### Required action
Keep every line of the data below that has the string "scene" and present those lines.

### Extracted data
_ _ _ _ _ _ _

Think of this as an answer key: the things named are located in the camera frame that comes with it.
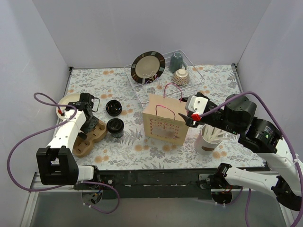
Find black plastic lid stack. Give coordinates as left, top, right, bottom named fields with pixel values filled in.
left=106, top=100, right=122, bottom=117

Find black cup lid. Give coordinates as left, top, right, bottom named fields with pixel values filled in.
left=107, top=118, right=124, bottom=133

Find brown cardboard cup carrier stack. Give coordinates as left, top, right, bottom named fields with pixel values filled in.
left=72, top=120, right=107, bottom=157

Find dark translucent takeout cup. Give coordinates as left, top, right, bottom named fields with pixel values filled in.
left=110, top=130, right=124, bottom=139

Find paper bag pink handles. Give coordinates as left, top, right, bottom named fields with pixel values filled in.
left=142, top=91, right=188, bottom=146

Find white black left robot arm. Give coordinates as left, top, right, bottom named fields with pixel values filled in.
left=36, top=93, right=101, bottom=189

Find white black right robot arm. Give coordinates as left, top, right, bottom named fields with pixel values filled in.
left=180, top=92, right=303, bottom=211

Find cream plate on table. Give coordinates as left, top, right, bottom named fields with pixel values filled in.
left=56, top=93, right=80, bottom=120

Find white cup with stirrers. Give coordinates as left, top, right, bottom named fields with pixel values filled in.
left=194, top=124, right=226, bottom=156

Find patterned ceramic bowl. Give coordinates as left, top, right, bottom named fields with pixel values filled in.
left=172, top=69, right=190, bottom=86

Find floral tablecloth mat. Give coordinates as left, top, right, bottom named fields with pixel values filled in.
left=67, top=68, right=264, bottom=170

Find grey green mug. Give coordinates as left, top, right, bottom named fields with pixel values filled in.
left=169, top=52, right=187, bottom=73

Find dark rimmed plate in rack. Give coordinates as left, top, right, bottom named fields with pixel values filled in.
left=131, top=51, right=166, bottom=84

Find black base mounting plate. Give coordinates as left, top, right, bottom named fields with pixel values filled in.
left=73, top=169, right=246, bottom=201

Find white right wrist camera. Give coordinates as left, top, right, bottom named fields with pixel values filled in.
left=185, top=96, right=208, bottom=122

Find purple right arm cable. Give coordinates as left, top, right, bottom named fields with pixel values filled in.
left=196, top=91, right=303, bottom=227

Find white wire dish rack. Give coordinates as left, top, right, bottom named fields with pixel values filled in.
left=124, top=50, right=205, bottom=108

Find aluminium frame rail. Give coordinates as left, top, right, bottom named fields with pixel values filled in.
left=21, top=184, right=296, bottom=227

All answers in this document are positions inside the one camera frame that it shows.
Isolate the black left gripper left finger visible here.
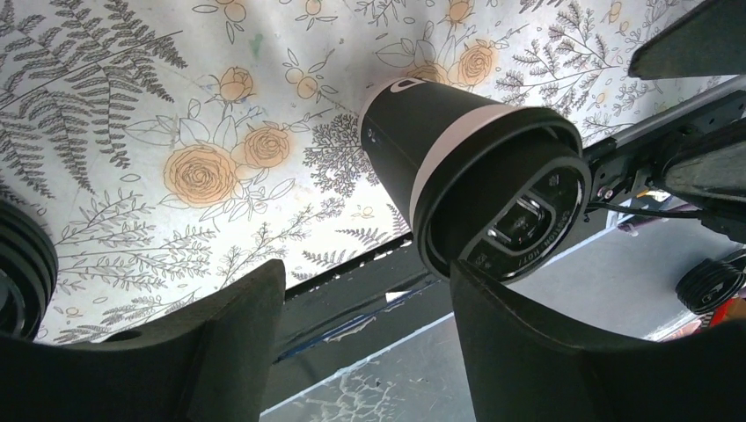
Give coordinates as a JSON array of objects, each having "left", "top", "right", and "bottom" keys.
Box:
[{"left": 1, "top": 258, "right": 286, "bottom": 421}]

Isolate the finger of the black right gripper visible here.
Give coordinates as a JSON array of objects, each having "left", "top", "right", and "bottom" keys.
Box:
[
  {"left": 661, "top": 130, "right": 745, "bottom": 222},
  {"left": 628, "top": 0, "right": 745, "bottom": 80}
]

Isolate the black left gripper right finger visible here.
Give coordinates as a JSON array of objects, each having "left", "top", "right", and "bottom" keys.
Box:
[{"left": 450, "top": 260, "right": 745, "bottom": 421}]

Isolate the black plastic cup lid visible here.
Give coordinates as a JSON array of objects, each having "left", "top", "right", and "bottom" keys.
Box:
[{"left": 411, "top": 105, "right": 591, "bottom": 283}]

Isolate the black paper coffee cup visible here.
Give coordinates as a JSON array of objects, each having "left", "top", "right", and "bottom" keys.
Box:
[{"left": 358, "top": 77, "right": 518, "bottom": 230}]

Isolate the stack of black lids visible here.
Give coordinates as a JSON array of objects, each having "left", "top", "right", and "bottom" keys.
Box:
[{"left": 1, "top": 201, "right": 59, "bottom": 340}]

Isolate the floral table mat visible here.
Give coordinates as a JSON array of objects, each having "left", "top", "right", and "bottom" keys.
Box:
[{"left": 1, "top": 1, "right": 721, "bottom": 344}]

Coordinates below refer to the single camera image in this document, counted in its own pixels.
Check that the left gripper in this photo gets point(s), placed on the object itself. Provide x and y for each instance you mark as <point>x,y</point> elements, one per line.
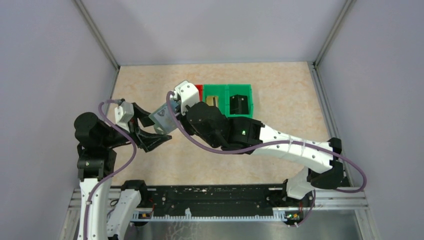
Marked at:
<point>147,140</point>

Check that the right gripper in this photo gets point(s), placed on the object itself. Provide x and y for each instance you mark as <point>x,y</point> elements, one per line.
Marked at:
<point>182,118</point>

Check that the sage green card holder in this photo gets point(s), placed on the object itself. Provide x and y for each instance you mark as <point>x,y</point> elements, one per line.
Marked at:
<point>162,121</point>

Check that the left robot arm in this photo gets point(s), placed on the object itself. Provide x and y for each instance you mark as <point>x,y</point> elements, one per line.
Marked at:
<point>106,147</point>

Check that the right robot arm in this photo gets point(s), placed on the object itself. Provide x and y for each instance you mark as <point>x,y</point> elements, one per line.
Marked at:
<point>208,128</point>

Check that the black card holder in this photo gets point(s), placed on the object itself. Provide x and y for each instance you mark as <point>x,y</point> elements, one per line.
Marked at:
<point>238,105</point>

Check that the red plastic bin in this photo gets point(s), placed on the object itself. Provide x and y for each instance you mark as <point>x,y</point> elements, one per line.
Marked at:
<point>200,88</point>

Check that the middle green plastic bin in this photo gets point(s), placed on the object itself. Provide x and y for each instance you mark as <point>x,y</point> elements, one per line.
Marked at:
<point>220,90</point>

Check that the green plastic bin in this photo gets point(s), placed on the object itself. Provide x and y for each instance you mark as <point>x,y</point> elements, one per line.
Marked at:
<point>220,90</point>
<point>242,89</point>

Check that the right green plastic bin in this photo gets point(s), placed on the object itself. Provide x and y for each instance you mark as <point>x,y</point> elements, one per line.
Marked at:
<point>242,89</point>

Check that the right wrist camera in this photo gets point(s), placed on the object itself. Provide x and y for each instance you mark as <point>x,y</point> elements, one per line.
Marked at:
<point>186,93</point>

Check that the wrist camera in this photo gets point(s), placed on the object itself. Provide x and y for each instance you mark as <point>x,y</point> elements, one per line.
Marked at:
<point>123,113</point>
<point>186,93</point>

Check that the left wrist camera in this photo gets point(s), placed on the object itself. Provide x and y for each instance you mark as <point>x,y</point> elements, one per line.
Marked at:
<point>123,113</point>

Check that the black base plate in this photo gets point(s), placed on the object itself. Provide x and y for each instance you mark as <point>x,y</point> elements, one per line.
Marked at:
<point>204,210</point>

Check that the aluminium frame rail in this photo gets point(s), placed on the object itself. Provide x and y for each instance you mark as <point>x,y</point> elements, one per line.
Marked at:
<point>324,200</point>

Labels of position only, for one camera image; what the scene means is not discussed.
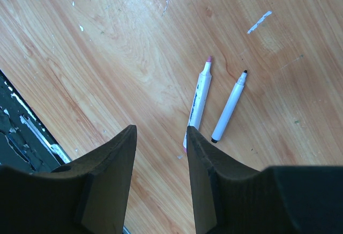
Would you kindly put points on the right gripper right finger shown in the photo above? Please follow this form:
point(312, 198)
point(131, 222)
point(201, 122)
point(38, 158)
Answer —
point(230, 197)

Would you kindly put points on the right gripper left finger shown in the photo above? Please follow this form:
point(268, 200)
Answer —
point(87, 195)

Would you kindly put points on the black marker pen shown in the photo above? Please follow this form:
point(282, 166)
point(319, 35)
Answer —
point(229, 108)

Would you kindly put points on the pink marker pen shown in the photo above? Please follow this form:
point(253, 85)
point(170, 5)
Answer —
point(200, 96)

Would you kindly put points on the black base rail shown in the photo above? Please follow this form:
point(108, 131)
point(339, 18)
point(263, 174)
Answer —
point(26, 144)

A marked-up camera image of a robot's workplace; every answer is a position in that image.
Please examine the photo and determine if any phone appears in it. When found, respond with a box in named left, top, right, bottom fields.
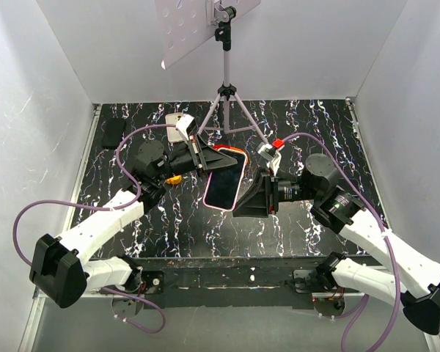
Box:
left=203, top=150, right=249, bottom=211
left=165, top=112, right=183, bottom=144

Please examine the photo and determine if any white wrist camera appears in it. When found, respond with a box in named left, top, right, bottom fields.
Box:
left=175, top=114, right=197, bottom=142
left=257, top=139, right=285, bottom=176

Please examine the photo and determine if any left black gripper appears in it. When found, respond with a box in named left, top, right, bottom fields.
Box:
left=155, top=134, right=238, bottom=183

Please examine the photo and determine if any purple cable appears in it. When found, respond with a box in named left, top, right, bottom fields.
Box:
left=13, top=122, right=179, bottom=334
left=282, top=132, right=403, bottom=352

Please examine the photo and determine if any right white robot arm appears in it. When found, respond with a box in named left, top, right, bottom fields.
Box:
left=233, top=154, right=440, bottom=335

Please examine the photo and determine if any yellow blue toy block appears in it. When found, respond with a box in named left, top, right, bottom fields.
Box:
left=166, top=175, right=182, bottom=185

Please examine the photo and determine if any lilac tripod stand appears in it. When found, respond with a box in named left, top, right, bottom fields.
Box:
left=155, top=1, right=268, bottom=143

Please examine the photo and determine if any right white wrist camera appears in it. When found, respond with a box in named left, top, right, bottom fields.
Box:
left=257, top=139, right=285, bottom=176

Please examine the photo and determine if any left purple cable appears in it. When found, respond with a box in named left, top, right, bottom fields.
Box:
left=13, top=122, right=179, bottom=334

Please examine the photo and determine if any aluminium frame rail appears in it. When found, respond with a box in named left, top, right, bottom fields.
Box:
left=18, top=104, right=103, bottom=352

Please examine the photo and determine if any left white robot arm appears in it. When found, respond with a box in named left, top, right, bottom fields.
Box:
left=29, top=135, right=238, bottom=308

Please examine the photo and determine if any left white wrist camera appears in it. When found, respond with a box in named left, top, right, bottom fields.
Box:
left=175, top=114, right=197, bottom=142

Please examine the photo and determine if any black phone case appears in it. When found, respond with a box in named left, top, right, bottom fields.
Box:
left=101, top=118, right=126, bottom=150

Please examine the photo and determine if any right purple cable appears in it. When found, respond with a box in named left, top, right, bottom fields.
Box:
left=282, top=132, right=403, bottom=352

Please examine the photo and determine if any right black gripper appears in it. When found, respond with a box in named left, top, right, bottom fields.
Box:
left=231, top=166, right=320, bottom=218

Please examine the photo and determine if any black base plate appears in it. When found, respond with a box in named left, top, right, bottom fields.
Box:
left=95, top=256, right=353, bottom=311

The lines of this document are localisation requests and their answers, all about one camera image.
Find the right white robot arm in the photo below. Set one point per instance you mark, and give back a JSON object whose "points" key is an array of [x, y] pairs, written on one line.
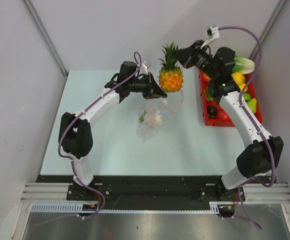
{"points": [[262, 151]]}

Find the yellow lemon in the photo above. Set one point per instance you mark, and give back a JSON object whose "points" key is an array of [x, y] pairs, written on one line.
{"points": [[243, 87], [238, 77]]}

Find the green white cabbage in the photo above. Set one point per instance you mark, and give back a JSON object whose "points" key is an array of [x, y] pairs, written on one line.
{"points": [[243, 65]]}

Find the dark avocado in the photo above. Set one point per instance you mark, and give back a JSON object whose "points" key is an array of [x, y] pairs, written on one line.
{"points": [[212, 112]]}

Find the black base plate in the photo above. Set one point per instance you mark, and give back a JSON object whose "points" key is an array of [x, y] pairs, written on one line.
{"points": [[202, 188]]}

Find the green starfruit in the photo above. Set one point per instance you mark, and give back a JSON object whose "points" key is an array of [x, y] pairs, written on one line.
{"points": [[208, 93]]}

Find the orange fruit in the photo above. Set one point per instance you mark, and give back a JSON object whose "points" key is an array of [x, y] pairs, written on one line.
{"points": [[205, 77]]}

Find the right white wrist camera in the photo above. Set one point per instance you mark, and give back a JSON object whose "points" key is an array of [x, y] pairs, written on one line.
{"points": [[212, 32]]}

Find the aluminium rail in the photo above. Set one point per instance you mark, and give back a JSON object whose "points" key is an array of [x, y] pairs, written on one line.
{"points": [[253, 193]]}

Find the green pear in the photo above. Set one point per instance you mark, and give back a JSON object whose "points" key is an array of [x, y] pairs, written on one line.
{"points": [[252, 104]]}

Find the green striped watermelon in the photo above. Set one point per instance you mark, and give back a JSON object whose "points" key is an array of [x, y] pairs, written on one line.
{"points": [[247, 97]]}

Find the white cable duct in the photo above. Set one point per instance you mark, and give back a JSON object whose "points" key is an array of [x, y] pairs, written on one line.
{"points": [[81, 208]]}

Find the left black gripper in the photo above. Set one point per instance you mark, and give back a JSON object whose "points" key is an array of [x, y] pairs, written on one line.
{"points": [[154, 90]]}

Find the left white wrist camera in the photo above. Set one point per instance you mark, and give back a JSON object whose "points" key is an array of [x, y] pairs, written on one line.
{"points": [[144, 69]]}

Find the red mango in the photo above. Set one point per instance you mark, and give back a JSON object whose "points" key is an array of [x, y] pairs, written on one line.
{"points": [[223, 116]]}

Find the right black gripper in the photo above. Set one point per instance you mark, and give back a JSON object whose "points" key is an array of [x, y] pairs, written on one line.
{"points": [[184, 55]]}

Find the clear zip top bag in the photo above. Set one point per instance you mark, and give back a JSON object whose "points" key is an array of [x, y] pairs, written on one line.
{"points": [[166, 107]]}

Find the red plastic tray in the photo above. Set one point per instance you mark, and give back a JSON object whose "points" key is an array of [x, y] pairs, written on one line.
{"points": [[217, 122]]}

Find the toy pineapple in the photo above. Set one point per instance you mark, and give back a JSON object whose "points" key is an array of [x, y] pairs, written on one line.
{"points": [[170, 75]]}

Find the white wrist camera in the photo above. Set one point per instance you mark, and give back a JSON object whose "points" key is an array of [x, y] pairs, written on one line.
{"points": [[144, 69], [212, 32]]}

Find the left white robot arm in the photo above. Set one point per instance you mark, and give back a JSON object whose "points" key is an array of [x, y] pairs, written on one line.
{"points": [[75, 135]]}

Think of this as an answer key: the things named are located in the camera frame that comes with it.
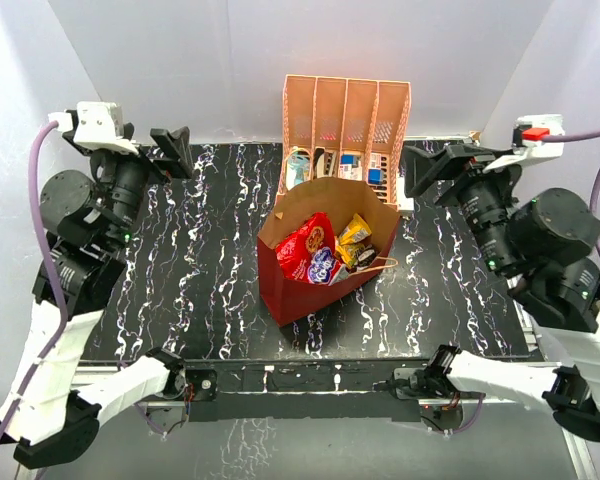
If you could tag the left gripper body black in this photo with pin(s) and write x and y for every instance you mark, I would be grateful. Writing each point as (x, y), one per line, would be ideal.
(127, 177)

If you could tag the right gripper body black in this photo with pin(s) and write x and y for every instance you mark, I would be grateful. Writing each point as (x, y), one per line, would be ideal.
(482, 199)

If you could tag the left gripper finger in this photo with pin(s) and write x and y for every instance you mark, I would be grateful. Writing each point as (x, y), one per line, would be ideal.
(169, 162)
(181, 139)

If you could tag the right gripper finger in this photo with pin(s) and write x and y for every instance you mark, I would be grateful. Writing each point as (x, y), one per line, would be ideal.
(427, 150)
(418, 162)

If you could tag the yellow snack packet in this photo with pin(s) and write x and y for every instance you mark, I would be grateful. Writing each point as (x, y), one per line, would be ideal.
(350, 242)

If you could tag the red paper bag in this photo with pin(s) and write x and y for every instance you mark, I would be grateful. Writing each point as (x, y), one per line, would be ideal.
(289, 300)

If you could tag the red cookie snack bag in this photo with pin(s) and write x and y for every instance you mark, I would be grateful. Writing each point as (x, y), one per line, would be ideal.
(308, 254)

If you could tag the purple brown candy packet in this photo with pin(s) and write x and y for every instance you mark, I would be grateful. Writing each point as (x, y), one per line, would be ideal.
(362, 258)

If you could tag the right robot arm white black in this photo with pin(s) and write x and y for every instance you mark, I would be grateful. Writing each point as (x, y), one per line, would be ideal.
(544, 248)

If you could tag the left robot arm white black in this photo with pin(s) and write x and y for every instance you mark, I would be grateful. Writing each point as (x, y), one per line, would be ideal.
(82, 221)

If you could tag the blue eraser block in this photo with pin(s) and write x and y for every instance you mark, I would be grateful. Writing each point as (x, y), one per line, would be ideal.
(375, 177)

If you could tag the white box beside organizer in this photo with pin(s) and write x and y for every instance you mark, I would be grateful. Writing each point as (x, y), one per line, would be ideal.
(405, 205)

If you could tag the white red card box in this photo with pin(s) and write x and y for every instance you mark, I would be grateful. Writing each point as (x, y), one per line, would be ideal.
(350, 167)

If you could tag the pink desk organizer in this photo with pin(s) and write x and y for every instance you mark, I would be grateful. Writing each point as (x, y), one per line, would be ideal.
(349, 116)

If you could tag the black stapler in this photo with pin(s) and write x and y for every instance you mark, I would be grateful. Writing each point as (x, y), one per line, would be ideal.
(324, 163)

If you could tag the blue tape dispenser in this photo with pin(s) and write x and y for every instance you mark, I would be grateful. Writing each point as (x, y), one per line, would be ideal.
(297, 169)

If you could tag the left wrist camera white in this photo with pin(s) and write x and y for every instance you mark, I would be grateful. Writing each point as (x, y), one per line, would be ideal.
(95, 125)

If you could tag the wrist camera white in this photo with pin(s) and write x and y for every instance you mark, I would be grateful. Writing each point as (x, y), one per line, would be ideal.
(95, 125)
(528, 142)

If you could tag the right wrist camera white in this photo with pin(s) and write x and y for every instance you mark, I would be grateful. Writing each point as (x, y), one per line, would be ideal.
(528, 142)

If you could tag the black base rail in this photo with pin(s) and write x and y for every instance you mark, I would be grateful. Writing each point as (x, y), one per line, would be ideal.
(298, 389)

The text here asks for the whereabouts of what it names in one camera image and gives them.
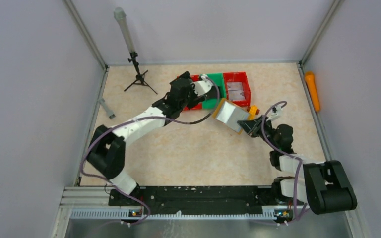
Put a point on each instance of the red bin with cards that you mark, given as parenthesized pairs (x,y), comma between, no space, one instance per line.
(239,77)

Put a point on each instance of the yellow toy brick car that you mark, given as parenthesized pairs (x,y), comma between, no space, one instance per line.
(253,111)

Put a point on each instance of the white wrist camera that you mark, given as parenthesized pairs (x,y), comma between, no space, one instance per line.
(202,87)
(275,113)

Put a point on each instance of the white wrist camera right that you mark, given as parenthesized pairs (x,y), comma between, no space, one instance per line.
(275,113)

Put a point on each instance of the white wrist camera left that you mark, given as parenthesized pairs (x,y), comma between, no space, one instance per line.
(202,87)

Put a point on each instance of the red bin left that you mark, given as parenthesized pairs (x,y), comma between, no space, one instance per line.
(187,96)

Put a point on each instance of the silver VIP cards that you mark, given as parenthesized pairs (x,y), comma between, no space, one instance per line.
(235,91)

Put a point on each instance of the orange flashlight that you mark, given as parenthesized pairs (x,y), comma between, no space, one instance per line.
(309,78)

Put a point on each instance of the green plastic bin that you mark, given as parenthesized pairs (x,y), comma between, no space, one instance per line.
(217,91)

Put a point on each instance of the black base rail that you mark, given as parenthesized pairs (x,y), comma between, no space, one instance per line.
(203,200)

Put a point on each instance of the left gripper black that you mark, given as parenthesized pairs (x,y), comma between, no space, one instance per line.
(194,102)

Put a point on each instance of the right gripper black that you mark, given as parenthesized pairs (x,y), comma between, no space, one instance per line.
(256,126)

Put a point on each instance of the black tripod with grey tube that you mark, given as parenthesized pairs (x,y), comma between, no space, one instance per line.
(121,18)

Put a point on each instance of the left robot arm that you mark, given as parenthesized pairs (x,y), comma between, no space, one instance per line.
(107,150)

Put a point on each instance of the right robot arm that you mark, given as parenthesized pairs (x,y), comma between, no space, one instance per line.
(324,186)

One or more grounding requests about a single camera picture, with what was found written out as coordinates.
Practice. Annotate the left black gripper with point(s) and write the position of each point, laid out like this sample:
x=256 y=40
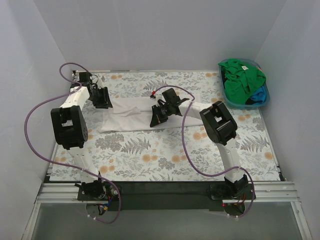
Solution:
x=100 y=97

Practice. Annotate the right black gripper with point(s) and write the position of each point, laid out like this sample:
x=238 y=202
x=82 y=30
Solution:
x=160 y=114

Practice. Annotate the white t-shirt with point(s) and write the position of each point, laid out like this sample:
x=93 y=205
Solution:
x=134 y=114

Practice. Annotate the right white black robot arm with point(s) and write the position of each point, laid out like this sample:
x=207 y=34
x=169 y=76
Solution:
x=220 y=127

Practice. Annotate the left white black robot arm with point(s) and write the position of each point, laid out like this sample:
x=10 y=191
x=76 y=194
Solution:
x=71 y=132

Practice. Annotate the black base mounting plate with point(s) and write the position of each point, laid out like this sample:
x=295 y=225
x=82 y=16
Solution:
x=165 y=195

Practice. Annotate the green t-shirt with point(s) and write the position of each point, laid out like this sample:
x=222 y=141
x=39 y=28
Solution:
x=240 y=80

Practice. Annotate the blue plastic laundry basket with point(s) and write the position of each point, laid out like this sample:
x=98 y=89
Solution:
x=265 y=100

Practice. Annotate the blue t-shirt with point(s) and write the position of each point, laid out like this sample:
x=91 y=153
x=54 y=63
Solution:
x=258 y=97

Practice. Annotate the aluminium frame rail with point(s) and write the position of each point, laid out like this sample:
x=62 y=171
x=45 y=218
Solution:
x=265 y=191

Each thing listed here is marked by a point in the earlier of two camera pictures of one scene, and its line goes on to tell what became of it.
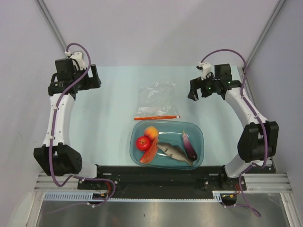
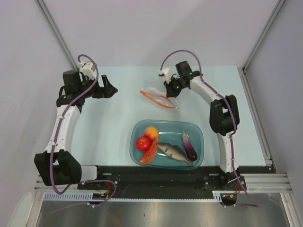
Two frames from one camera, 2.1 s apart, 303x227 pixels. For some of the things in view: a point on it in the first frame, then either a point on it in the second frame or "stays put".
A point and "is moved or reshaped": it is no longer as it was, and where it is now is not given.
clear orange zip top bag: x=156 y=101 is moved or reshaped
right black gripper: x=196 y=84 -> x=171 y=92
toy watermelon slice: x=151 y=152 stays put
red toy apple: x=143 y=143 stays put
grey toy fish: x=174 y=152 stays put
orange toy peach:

_ _ _ _ _ _ _

### Written solution
Labels of position only, for one camera image; what the scene means is not discussed.
Each thing listed here is marked by a point in the earlier of two camera pictures of one scene, and its line goes on to tell what became of it.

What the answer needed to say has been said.